Print, exactly as they stand, the lines from the start of the listing to the line containing "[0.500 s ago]", inclusive.

□ □ □ □ □

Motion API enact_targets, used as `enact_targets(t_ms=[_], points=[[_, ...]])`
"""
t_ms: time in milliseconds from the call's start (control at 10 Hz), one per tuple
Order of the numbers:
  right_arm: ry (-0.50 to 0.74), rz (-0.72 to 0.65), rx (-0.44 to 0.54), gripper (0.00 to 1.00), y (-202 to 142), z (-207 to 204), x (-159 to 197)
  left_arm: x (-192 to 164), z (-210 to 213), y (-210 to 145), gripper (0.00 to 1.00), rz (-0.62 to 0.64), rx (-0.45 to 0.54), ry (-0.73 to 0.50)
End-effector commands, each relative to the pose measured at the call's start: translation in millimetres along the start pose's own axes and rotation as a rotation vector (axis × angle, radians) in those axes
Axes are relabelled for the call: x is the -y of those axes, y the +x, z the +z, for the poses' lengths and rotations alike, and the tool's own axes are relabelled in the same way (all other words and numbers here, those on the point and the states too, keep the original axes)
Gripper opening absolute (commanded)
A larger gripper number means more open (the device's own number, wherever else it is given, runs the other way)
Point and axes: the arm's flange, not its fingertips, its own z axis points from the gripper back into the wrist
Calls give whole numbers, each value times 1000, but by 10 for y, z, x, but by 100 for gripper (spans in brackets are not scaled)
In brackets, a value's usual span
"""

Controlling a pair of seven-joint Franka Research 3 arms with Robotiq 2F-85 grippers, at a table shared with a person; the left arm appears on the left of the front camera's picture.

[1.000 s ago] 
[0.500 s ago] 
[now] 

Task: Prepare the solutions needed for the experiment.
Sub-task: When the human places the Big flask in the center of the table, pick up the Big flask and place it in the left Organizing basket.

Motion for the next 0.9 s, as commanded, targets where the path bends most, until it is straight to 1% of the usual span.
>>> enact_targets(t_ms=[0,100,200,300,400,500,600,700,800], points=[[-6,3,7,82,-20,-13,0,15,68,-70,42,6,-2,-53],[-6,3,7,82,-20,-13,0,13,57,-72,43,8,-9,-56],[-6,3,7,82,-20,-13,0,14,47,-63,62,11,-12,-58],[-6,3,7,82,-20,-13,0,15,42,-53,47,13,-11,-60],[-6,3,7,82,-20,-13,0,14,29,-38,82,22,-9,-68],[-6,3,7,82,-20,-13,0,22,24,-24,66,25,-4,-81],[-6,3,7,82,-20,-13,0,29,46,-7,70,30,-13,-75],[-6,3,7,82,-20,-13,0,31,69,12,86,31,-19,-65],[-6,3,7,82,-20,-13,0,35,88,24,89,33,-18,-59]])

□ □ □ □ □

■ EXERCISE ANSWER
Motion API enact_targets, used as `enact_targets(t_ms=[_], points=[[_, ...]])`
"""
t_ms: time in milliseconds from the call's start (control at 10 Hz), one per tuple
Order of the numbers:
  right_arm: ry (-0.50 to 0.74), rz (-0.72 to 0.65), rx (-0.44 to 0.54), gripper (0.00 to 1.00), y (-202 to 142), z (-207 to 204), x (-159 to 197)
  left_arm: x (-192 to 164), z (-210 to 213), y (-210 to 145), gripper (0.00 to 1.00), rz (-0.62 to 0.64), rx (-0.45 to 0.54), ry (-0.73 to 0.50)
End-effector commands, each relative to the pose measured at the call's start: translation in millimetres along the start pose's own axes and rotation as a rotation vector (axis × angle, radians) in those axes
Axes are relabelled for the call: x is the -y of those axes, y the +x, z the +z, for the poses' lengths and rotations alike, and the tool's own axes are relabelled in the same way (all other words and numbers here, those on the point and the states too, keep the original axes)
Gripper opening absolute (commanded)
A larger gripper number means more open (the device's own number, wherever else it is given, runs the other way)
Point and axes: the arm's flange, not its fingertips, its own z axis points from the gripper back into the wrist
Calls give whole numbers, each value times 1000, but by 10 for y, z, x, but by 100 for gripper (spans in brackets are not scaled)
In brackets, a value's usual span
"""

Controlling a pair of seven-joint Franka Research 3 arms with Robotiq 2F-85 grippers, at a table shared with a person; the left arm appears on the left of the front camera's picture.

[1.000 s ago] 
[0.500 s ago] 

No further output is required, since the answer is complete.